奥州市の西に連なる焼石連峰の主峰が焼石岳である。初夏、固く締まった残雪が後退すると、それまで雪の下に眠っていた生命が光りを浴び、次から次へと芽吹いていく。高山植物の宝庫として名高い焼石連峰はいま、花の季節のただ中にある。
私がリュウキンカを注目したのは花の色彩だった。光りをギュッと凝縮させたような濃い黄は、そもそも花弁ではなく萼片(がくへん)という。和名に置きかえるなら「金が立つ」と書いて立金花。リュウを「竜」ではなく「立」の字を当て、見た目の印象をより強調した。カタカナ表記の植物名は、聞いてもすぐには覚えられないが、漢字に変えた途端に腑に落ちることがある。リュウキンカは立った黄金、美しくないはずはない。
標高1000mの銀明水で高木帯を抜ける。雪解け水に没してなお咲く姥石平のヒナザクラが愛らしい。チングルマやコバイケイソウは白、イワハゼ・コケモモ・サラサドウダンが淡いピンク、青系ならシャジンやクガイソウなど、花々が気持ちよさそうに陽光を浴び、虫を誘いこんで受粉し、短い夏を謳歌する。雲上の花園が山頂まで続く。
東西南北に11座の火山列を形成する焼石岳一帯は、熔岩台地の様相である。見晴らしの良い山頂から、地球の曲面を実感できよう。西の大森山より三界山・南本内岳・牛形山、視線を転じて天竺山・経塚山・駒ヶ岳へ連なる大パノラマは必見だ。
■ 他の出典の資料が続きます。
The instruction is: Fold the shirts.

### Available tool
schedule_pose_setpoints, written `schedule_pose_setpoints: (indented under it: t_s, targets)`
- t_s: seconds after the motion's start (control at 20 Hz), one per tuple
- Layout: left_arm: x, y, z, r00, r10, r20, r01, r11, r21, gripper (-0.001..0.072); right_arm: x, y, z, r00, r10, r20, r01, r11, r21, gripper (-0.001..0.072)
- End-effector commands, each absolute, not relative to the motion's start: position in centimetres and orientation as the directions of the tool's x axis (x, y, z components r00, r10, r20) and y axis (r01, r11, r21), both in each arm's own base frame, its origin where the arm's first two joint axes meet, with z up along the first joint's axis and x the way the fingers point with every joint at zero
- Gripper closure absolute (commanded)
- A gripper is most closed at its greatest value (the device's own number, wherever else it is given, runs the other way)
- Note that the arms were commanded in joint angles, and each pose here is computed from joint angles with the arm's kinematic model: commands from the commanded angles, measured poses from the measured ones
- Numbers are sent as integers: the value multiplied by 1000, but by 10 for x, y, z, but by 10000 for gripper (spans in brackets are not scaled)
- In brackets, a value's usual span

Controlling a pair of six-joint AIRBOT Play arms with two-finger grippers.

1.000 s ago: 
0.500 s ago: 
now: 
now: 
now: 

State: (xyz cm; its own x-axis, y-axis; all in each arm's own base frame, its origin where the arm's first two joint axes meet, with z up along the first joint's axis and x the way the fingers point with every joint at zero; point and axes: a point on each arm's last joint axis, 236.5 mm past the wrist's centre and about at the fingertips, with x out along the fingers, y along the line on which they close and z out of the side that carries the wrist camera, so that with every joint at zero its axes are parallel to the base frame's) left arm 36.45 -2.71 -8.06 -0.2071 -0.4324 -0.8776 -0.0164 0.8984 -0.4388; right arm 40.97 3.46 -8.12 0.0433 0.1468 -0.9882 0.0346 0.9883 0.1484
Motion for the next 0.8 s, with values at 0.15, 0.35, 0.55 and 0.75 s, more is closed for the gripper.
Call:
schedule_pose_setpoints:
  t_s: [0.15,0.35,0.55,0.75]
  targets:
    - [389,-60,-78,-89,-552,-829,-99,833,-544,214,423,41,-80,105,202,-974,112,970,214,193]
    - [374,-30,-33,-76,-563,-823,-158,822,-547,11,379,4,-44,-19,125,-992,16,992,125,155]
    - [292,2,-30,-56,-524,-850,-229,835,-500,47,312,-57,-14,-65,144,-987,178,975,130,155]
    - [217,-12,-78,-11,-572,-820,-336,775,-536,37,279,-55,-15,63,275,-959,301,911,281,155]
一般的な登山口は登り3時間の中沼コース、4時間30分かかるつぶ沼コース、夏油温泉から経塚山経由で縦走した場合は、金明水の避難小屋に1泊したい。秋田県東成瀬コースは登り4時間・下り3時間。どの路を歩いても登山者は花々に歓迎されるだろう。
室町時代の能楽師・世阿弥は言った「秘すれば花」。人を魅了する極意だ。